# ACTION ITEM
Search the data for the word "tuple" and copy every line where it occurs.

───── GIVEN RECORDS ─────

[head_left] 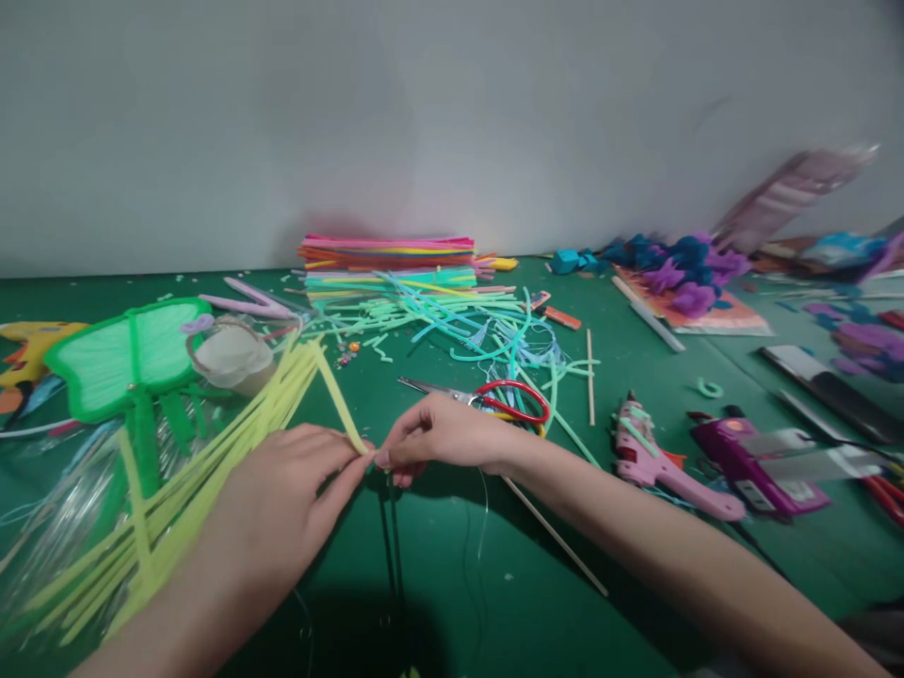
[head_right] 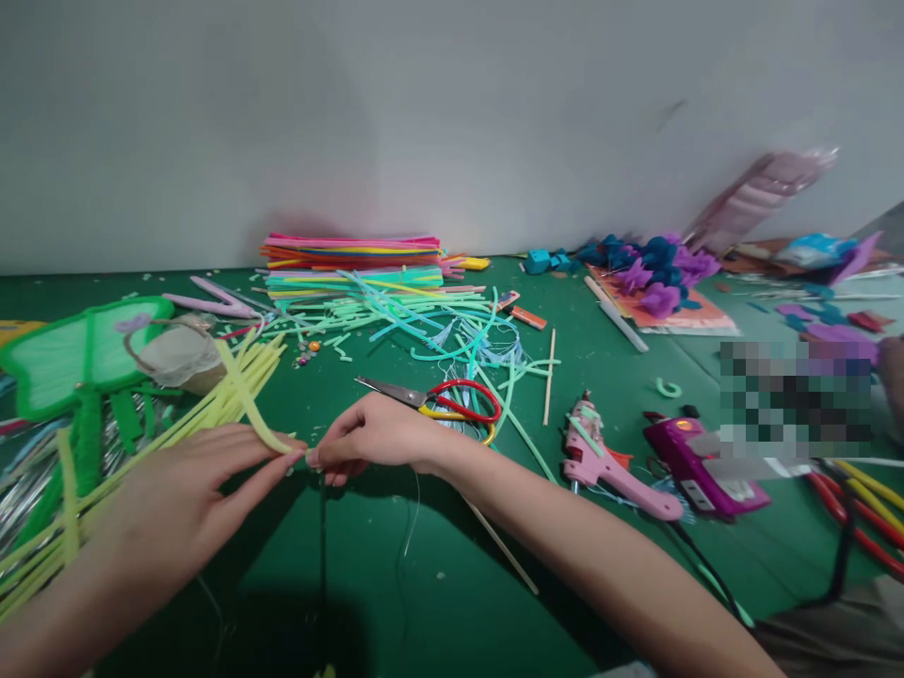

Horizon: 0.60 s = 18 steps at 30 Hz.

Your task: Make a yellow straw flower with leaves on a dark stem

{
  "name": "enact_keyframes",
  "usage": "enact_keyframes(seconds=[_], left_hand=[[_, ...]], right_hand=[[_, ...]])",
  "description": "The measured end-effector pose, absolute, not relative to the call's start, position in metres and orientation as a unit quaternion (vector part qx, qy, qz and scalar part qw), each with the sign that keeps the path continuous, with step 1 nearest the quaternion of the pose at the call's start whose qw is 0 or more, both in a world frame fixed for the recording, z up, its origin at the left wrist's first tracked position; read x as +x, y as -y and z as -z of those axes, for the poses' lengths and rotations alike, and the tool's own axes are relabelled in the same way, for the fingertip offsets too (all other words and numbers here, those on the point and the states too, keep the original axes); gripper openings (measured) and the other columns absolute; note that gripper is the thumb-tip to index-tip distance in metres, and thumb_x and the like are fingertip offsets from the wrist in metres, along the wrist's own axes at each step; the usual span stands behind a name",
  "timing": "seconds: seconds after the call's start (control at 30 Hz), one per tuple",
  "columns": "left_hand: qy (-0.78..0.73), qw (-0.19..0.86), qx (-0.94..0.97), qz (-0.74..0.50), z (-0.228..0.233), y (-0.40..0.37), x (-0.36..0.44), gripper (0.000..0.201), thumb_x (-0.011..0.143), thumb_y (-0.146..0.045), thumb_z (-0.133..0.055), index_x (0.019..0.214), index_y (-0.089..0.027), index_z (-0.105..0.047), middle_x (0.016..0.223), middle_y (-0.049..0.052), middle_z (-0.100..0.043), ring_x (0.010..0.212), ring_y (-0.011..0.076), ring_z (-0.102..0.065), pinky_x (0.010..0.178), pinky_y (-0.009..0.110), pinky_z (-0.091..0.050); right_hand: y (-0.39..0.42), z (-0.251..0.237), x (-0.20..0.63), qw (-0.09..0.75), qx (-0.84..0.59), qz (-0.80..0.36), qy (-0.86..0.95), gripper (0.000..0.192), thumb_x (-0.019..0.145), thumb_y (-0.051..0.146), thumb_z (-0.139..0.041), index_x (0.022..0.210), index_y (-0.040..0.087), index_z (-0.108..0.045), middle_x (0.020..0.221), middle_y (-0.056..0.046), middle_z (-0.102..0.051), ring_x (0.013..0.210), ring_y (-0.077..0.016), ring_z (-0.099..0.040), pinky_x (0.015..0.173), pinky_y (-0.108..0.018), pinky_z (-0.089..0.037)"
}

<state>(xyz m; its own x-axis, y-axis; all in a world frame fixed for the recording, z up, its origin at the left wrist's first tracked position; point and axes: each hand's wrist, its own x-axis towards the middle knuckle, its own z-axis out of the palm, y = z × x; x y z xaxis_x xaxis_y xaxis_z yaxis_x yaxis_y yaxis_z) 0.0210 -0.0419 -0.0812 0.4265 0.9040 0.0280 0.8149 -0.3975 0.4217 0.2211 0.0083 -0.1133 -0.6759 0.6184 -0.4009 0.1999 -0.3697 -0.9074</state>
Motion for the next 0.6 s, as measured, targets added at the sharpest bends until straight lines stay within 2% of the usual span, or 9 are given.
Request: enact_keyframes(seconds=[0.1, 0.17, 0.3, 0.4, 0.5, 0.57, 0.6], left_hand=[[-0.527, 0.165, 0.821, -0.149, 0.091, 0.052, 0.024, 0.034, 0.087, -0.042, -0.048, 0.1, -0.025, -0.074, 0.109, 0.009, -0.073, 0.105, 0.0322, -0.061, 0.094, 0.047, -0.04], [-0.53, 0.167, 0.817, -0.153, 0.097, 0.058, 0.026, 0.035, 0.085, -0.041, -0.051, 0.106, -0.023, -0.072, 0.114, 0.01, -0.071, 0.113, 0.0345, -0.057, 0.099, 0.051, -0.038], [-0.512, 0.209, 0.821, -0.141, 0.099, 0.058, 0.023, 0.035, 0.082, -0.034, -0.051, 0.108, -0.025, -0.072, 0.123, 0.009, -0.067, 0.122, 0.0362, -0.051, 0.103, 0.056, -0.035], [-0.529, 0.293, 0.786, -0.132, 0.09, 0.041, 0.012, 0.031, 0.081, -0.037, -0.054, 0.102, -0.027, -0.074, 0.122, 0.007, -0.067, 0.122, 0.0343, -0.052, 0.106, 0.054, -0.034], [-0.569, 0.44, 0.682, -0.129, 0.081, 0.016, 0.001, 0.028, 0.082, -0.044, -0.057, 0.098, -0.026, -0.073, 0.11, 0.006, -0.071, 0.106, 0.0283, -0.061, 0.096, 0.043, -0.045], [-0.551, 0.553, 0.607, -0.149, 0.079, 0.003, -0.001, 0.031, 0.085, -0.046, -0.055, 0.103, -0.025, -0.069, 0.103, 0.006, -0.07, 0.094, 0.0235, -0.065, 0.078, 0.034, -0.053], [-0.542, 0.593, 0.579, -0.137, 0.08, -0.002, -0.001, 0.03, 0.084, -0.047, -0.056, 0.097, -0.023, -0.069, 0.098, 0.006, -0.07, 0.087, 0.0218, -0.065, 0.067, 0.03, -0.053]], right_hand=[[-0.008, 0.114, 0.221, 0.145, -0.384, -0.731, 0.546, 0.025, 0.067, 0.037, -0.078, 0.076, 0.014, -0.073, 0.065, -0.001, -0.068, 0.058, -0.0087, -0.063, 0.065, -0.022, -0.052], [-0.007, 0.115, 0.221, 0.147, -0.39, -0.726, 0.547, 0.025, 0.066, 0.037, -0.078, 0.075, 0.014, -0.072, 0.064, -0.001, -0.068, 0.056, -0.0085, -0.062, 0.065, -0.022, -0.052], [-0.005, 0.12, 0.221, 0.148, -0.397, -0.723, 0.545, 0.029, 0.065, 0.039, -0.079, 0.076, 0.013, -0.072, 0.063, 0.0, -0.067, 0.058, -0.0092, -0.063, 0.064, -0.022, -0.051], [-0.004, 0.12, 0.222, 0.147, -0.37, -0.745, 0.536, 0.034, 0.067, 0.042, -0.078, 0.082, 0.013, -0.072, 0.066, -0.001, -0.068, 0.06, -0.0093, -0.064, 0.067, -0.023, -0.052], [-0.004, 0.116, 0.221, 0.157, -0.348, -0.765, 0.519, 0.038, 0.068, 0.046, -0.077, 0.085, 0.013, -0.069, 0.071, -0.002, -0.069, 0.062, -0.0086, -0.064, 0.069, -0.024, -0.052], [-0.004, 0.113, 0.22, 0.164, -0.351, -0.766, 0.512, 0.039, 0.066, 0.047, -0.078, 0.082, 0.013, -0.067, 0.071, -0.002, -0.07, 0.061, -0.0085, -0.064, 0.069, -0.024, -0.053], [-0.004, 0.112, 0.22, 0.165, -0.354, -0.766, 0.511, 0.04, 0.065, 0.047, -0.079, 0.081, 0.013, -0.067, 0.071, -0.002, -0.07, 0.062, -0.0088, -0.065, 0.069, -0.024, -0.053]])
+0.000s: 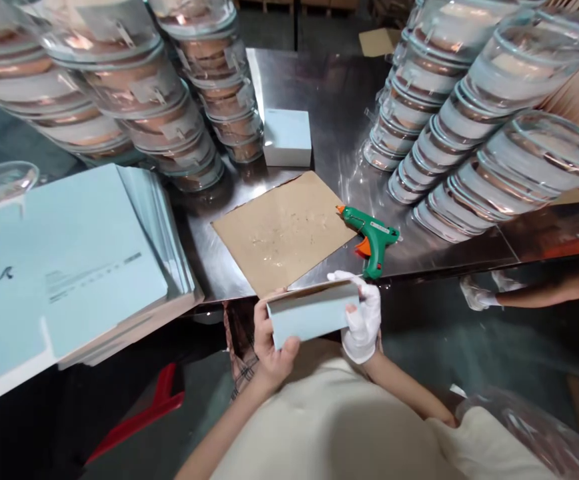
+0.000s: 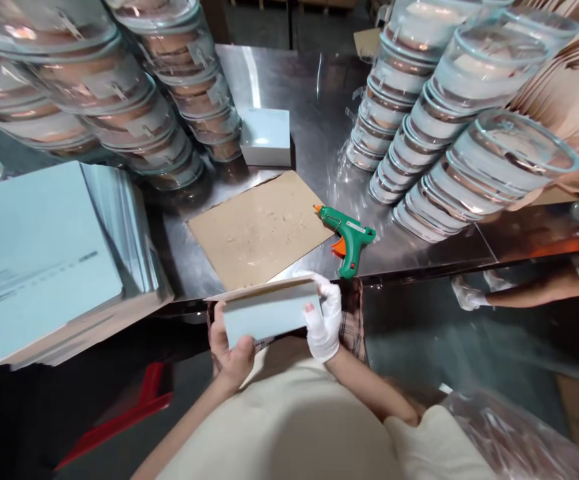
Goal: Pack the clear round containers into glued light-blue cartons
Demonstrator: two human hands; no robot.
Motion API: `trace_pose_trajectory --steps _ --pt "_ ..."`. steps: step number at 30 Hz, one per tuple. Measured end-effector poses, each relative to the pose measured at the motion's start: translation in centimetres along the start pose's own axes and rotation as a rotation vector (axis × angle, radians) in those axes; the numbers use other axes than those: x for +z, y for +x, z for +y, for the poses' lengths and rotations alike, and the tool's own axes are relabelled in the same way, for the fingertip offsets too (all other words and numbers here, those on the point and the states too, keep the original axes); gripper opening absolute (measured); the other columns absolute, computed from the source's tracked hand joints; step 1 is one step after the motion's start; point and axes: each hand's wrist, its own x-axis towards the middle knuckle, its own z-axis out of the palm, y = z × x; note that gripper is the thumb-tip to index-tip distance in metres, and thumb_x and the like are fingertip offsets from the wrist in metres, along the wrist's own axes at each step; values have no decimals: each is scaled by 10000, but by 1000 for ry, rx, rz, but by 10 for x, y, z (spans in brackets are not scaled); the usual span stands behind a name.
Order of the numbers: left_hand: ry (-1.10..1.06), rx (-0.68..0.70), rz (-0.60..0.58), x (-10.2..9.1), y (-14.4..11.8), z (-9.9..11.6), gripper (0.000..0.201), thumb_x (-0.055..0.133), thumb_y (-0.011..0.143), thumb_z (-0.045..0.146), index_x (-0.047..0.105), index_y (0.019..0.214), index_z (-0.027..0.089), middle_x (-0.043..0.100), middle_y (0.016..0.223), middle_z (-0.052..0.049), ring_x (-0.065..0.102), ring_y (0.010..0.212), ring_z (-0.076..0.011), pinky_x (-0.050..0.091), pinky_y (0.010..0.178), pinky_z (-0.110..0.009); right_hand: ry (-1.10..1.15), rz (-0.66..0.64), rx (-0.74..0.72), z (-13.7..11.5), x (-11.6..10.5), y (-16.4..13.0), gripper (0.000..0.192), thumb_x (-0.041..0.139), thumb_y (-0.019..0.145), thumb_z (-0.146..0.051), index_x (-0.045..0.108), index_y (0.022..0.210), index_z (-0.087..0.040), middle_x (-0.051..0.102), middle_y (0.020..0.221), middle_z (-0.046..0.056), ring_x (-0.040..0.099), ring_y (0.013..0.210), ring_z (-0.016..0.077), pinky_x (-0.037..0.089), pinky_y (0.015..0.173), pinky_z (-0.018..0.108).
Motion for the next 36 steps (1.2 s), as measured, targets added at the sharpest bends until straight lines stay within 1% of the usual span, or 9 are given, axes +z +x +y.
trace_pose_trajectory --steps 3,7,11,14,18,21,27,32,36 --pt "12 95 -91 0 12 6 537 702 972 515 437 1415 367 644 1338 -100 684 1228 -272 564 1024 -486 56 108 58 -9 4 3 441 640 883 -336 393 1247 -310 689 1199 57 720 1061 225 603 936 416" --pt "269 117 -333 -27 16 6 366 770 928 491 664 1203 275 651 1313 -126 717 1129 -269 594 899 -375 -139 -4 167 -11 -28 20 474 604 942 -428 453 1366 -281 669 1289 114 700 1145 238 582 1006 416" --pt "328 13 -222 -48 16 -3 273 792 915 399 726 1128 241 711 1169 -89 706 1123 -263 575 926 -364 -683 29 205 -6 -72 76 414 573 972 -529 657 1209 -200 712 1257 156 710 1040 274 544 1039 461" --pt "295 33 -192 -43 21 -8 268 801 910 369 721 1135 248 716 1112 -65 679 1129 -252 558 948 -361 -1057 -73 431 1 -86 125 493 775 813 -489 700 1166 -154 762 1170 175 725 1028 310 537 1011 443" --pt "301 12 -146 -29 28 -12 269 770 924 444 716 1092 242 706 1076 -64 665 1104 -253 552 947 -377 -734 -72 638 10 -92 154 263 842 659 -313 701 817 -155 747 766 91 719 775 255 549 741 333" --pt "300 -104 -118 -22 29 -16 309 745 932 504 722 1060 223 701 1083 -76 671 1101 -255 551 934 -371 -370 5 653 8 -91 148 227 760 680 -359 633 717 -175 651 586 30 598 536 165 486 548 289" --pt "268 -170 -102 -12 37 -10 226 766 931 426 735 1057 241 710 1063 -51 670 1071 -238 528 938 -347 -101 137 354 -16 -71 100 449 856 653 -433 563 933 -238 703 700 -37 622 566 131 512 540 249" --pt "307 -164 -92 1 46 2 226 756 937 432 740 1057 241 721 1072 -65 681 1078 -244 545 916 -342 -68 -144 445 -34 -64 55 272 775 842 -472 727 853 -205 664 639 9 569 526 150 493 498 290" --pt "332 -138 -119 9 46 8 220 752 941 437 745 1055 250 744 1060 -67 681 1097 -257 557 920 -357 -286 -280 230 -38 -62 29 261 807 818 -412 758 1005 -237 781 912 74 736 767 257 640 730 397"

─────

# COMPLETED TASK
  "timing": "seconds: seconds after the call's start (control at 30 Hz), one per tuple",
Motion API: `trace_pose_trajectory --steps _ --pt "_ ..."`. steps: step number at 30 Hz, one per tuple. Measured end-effector poses, each relative to the pose measured at the motion's start: translation in centimetres along the start pose's own axes and rotation as a rotation vector (axis × angle, radians) in those axes; the numbers use other axes than those: x for +z, y for +x, z for +y, for the poses' lengths and rotations alike, and the tool's own axes are relabelled in the same way, for the fingertip offsets too (all other words and numbers here, those on the point and the states too, keep the original axes); gripper opening absolute (measured); the other columns absolute, computed from the source's tracked hand joints; step 1 is one step after the motion's start; point and axes: each hand's wrist, its own x-axis towards the middle knuckle, its own z-axis out of the palm, y = z × x; note that gripper is the thumb-tip to index-tip distance in metres, and thumb_x and the like are fingertip offsets from the wrist in metres, along the wrist's own axes at each step; values have no decimals: each is scaled by 10000, but by 1000 for ry, rx, rz, but by 10 for x, y, z (spans in brackets are not scaled); the usual span stands behind a name.

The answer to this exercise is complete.